After a day of wandering around the city together, S and I decided to split up. We are both very individual and independent people and after two weeks of virtually constant company, it was time to do some exploring on our own. The next two days we hit Tokyo separately, each indulging in our own interests and curiosities.
I went to two different big toy stores and bought silly stuff. I checked out the latest at the Sony building. I tried to explore the bookstore area but got stranded in a Precious Coffee Moment. (The books were all Japanese anyway.) I had a seriously overpriced tea and cake at a tea shop in Giza.
It was in Shinjuku where I encountered the other Tokyo. Following the recommendation in the Lonely Planet I checked out the large shopping area and the department store (where I was again one of the elderly generation). Then in my usual wandering mode I took a few turns just to see where they would lead me, until I started to attract a few strange almost-looks. (By that time I had learned to recognize the not-quite-looks the Japanese use for things out of the ordinary.) Ah. I had wandered into a, shall we say, less reputable business district. Lunch hour coming up, the streets were starting to attract clientele with limited time and specific appetites. Time to wander back to the main street.
Still on my list: manga! (http://en.wikipedia.org/wiki/Manga) I had spotted a manga store and headed in that direction. I was the only westerner in the shop but I was used to that by now. Anyway, all the books were in Japanese so that was small wonder. With all the time in the world I decided to just browse the shelves a bit looking for interesting imagery. I had just found an interesting looking comic book that appeared to be about traditional Japanese culture (it was hard to tell because the books are all sealed in the store) and one Sweet Sixteen kind of periodical. I decided to buy those as keepsakes of Japanese culture. On the same shelf were cute books about cats and what were obviously children’s comics. Funny stuff.
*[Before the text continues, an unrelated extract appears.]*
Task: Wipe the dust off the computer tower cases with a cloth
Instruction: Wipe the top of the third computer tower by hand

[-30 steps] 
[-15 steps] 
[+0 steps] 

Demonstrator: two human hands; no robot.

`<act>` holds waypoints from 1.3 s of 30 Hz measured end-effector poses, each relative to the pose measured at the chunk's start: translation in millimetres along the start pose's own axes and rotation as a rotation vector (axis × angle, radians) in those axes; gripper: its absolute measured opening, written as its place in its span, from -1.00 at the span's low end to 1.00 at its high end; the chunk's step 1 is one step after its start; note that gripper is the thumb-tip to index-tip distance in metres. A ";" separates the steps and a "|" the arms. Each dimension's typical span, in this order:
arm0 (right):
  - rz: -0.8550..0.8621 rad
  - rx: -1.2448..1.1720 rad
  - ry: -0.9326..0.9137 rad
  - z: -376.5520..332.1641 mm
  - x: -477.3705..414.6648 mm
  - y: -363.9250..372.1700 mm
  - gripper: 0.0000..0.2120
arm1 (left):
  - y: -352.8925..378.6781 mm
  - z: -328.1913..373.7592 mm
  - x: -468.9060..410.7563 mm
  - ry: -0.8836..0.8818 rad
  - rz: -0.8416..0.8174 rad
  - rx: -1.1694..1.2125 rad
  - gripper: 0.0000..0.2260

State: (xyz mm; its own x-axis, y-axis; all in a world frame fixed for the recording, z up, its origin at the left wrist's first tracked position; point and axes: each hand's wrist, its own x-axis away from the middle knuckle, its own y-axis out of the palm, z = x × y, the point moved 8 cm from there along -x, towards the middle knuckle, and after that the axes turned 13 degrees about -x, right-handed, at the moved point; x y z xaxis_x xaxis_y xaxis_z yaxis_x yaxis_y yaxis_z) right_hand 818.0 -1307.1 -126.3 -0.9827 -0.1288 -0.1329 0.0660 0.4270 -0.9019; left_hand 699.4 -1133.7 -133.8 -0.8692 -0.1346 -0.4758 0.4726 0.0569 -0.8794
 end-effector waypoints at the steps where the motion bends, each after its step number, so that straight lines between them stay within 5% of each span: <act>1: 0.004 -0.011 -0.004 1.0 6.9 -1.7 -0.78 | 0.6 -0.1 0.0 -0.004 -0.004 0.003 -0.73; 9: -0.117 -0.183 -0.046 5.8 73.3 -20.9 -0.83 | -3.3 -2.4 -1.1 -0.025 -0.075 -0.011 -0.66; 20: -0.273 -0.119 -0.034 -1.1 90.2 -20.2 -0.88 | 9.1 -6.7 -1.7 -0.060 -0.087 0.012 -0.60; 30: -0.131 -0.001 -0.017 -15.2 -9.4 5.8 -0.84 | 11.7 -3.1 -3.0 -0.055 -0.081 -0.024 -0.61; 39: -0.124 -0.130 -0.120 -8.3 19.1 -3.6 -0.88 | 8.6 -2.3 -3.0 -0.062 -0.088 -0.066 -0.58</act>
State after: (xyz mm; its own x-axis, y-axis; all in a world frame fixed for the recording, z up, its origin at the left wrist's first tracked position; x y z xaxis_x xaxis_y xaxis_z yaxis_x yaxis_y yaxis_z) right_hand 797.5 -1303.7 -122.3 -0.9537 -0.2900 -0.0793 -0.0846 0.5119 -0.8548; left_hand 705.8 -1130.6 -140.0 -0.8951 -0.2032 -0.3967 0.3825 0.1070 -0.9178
And so it was a wee bit surprising (shall we say shocking?) to turn around in the aisle and find myself face-to-face with some of the weirdest and most explicit hardcore porn I have seen yet. I will not describe but suffice to say that this Amsterdam girl turned red. Opposite the kiddie stuff, I just didn’t see it coming. Later on I found out that small sections of ‘erotica’ are scattered around the store at the oddest places. My guess is that this is done to avoid aficionados being labeled as ‘the guy who is always in that corner’ but I’m not sure.
By the way, the people in the store there with me were just your average Japanese, both men and women, and the books also included literary works and even DIY manuals. Not all were comic strips either, most were simply books – in Japanese of course. I wouldn’t have you thinking that Japanese are all smut-reading perverts. But this encounter might explain why the people on the underground all have paper covers from the bookstore around the books they’re reading. I fear you don’t always want to know what is inside. Having said that, the Sweet Sixteen comic I bought also has some fairly explicit scenes, ‘my first time’ style. Nothing is really shown but a few strokes of a pen do away with the need to spell it out. It could be that buying exactly those was just my luck. Or that the sexuality so not present on the streets and in dress and general communications, has found an outlet in graphic design and literature, even for teens.
The bow that the (impeccably uniformed) shop girl gave me was the lowest I had seen yet.